Несколько месяцев я словно пребывал в пустоте – единственное время на моей памяти, когда у меня не было собаки, – и мои прогулки утратили бы всякую прелесть, если бы моя дочь Рози, жившая рядом с нами, не обзавелась чудесным щенком желтого Лабрадора. Она назвала маленькую сучку Полли, и, к большой моей радости, я обзавелся спутницей для прогулок. Но в машине, когда я отправлялся по вызовам, одиночество было таким тоскливым!
Как-то в воскресенье во время обеда прибежала Рози и воскликнула еще с порога:
– В «Дарлингтон энд Стоктон таймс» объявление о щенках бордертерьера. Миссис Мейсон в Бидейле.
Меня как громом поразило: я готов был тут же помчаться в Бидейл, но, к моему большому изумлению, жена сказала:
– Этим щенкам (она заглянула в газету) восемь недель, и, значит, они родились где-то под Рождество. А ты ведь говорил, что раз уж мы прождали столько времени, то лучше дождаться весенних щенят.
– Да, конечно, – ответил я. – Но, Хелен, это же бордеры! Другого такого шанса нам может долго не предоставиться!
Она пожала плечами.
– Не сомневаюсь, если мы только будем терпеливы, то найдем щенка в наиболее подходящее время!
– Но… но… – Я обнаружил, что обращаюсь к спине Хелен, нагнувшейся над кастрюлей с картошкой.
– Через десять минут все будет готово, – сказала жена. – А пока вы с Рози можете немного погулять с Полли.

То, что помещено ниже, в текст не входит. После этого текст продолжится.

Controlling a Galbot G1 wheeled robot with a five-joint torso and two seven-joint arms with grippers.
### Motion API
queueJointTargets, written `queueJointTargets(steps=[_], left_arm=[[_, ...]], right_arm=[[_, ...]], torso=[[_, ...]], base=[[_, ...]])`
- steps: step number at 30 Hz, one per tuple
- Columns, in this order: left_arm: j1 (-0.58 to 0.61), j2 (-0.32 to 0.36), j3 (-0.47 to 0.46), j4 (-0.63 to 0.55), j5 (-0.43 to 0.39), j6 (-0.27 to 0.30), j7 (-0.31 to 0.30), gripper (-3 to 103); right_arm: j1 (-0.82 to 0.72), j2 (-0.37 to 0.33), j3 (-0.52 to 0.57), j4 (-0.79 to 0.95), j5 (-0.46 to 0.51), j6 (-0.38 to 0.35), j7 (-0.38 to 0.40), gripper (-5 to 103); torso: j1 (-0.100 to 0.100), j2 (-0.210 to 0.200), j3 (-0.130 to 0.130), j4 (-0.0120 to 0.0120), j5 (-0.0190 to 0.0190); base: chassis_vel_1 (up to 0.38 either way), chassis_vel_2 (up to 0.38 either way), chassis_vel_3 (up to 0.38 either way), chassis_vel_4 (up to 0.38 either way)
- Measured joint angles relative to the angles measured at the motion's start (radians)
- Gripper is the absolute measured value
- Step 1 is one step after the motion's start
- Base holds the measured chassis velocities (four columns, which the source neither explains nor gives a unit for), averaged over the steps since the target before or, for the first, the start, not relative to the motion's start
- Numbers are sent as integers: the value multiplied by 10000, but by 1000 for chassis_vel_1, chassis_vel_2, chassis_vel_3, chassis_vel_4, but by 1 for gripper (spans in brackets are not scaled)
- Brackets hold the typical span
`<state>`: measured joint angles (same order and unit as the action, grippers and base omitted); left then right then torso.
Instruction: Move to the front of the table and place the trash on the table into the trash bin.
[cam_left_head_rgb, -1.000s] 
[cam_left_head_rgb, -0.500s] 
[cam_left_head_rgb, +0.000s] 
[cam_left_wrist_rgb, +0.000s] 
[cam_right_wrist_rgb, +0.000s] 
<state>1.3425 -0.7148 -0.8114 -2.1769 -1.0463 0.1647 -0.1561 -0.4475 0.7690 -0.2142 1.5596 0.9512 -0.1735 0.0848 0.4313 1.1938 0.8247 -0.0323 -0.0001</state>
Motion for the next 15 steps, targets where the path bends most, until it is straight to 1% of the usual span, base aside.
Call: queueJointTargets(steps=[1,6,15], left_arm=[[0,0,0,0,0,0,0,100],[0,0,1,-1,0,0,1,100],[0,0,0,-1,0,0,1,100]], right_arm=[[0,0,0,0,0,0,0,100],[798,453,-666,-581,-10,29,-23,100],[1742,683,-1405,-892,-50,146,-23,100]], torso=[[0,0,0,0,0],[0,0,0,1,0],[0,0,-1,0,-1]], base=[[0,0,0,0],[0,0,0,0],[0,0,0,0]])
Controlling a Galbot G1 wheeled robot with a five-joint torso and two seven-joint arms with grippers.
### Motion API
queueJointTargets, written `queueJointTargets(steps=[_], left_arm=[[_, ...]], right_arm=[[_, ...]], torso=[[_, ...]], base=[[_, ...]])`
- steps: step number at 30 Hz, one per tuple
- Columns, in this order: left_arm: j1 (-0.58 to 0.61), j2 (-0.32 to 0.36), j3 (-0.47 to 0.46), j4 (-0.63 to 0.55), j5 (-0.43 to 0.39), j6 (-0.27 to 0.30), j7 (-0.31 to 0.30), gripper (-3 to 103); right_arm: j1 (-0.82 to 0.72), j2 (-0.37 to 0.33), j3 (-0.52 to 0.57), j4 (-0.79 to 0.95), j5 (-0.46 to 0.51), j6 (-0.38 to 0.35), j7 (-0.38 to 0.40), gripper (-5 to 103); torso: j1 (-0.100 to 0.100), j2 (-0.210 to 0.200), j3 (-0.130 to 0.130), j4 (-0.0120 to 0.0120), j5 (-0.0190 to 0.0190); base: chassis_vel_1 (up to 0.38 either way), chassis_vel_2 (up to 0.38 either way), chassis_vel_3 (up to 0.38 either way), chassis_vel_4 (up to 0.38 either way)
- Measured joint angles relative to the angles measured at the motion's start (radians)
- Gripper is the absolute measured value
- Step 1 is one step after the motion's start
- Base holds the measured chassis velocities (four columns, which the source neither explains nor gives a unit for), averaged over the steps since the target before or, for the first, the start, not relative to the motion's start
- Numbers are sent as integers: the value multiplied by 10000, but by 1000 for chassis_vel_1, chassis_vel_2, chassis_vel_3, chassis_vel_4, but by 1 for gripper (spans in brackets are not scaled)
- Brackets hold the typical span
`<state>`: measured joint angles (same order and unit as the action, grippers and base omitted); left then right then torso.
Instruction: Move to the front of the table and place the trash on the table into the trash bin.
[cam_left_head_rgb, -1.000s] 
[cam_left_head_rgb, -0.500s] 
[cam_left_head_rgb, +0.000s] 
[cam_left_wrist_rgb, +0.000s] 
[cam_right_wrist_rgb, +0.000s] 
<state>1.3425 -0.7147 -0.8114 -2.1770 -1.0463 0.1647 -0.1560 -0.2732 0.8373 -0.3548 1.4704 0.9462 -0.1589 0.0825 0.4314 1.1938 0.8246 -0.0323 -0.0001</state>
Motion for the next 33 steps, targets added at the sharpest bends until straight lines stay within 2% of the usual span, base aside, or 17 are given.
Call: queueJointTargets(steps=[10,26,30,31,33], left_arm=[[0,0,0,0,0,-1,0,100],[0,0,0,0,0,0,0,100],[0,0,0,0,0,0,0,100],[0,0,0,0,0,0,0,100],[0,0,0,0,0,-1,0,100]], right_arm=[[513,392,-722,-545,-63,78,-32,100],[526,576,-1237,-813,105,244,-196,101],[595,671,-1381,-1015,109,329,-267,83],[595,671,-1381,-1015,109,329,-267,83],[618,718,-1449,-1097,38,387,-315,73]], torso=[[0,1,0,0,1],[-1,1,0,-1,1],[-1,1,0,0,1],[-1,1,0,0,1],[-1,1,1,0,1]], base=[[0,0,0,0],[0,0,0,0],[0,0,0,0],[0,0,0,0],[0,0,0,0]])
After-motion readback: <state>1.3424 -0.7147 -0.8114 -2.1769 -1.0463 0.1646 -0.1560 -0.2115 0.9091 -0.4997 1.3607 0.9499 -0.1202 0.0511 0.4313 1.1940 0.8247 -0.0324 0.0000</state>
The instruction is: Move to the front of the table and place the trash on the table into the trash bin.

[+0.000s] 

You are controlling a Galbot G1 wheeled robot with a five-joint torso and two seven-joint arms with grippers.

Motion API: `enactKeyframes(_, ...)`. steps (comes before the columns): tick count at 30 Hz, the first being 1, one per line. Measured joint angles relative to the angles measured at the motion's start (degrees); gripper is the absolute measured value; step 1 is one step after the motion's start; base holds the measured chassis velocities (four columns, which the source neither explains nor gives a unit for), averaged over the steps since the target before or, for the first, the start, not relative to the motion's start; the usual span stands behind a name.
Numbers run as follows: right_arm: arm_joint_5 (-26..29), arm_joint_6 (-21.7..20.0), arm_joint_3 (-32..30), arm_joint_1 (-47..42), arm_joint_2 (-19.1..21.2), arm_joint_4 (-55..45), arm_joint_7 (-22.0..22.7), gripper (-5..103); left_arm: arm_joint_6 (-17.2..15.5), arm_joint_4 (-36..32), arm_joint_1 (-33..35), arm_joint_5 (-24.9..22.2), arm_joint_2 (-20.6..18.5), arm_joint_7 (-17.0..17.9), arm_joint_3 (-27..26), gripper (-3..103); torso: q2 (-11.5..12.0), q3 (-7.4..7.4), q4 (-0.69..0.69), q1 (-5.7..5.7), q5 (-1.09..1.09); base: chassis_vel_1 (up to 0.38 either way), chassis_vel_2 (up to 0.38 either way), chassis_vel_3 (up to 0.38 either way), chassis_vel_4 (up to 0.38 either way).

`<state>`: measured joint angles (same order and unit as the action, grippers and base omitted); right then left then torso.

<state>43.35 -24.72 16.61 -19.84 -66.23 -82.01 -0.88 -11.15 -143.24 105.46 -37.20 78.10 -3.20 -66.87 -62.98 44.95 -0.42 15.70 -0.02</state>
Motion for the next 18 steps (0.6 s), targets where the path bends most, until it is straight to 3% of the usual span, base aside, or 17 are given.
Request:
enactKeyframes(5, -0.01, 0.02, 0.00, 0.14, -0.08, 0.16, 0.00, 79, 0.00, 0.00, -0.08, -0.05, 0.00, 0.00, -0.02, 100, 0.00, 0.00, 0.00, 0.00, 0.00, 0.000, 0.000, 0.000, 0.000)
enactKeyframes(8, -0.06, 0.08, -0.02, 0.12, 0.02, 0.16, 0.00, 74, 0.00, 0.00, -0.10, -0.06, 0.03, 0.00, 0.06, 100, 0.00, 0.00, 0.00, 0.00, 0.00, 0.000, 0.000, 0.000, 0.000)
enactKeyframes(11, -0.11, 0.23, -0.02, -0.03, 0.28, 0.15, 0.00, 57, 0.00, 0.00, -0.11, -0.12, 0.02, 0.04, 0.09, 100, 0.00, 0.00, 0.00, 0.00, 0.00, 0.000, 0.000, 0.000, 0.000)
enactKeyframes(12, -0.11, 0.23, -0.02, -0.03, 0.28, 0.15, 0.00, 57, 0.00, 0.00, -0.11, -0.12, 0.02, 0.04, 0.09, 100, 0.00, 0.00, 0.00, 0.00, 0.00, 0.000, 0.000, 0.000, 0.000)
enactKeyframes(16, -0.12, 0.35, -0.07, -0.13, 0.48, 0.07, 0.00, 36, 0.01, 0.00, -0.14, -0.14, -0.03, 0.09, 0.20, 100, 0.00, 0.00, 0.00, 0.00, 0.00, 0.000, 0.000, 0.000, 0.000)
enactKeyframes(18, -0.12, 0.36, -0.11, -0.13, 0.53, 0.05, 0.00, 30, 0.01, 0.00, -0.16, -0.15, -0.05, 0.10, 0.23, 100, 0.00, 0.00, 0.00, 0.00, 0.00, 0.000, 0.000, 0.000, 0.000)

Когда мы вышли в переулок за домом, Рози повернулась ко мне:
– Ничего не понимаю! Мама же не меньше тебя хочет завести новую собаку, а тут ведь бордеры – то, чего вы ждали. Это же такая редкость! По-моему, очень жаль упустить их.
– Не упустим, – возразил я.
– То есть как? Ты же слышал, что она сказала!
Я снисходительно улыбнулся.
– Сколько раз твоя мать говорила, что насквозь меня видит и может заранее предсказать, что я сделаю?
– Да, но…
– Только она забывает, что и я ее вижу насквозь. Хочешь поспорим, что она уже передумала?
Рози подняла брови.
– Сомневаюсь. По-моему, она решила твердо.
Когда я открыл дверь, Хелен кончала говорить по телефону.
Она взволнованно обернулась ко мне.
– Я звонила миссис Мейсон. Остался всего один щенок, и посмотреть его едут люди откуда-то за восемьдесят миль. Нам надо торопиться. А вы еще так долго гуляли.
Наспех проглотив обед, Хелен, Рози, внучка Эмма и я поехали в Бидейл. Миссис Мейсон провела нас на кухню и кивнула на крохотное существо с темной полоской на спине, которое возилось под столом, как-то странно извиваясь.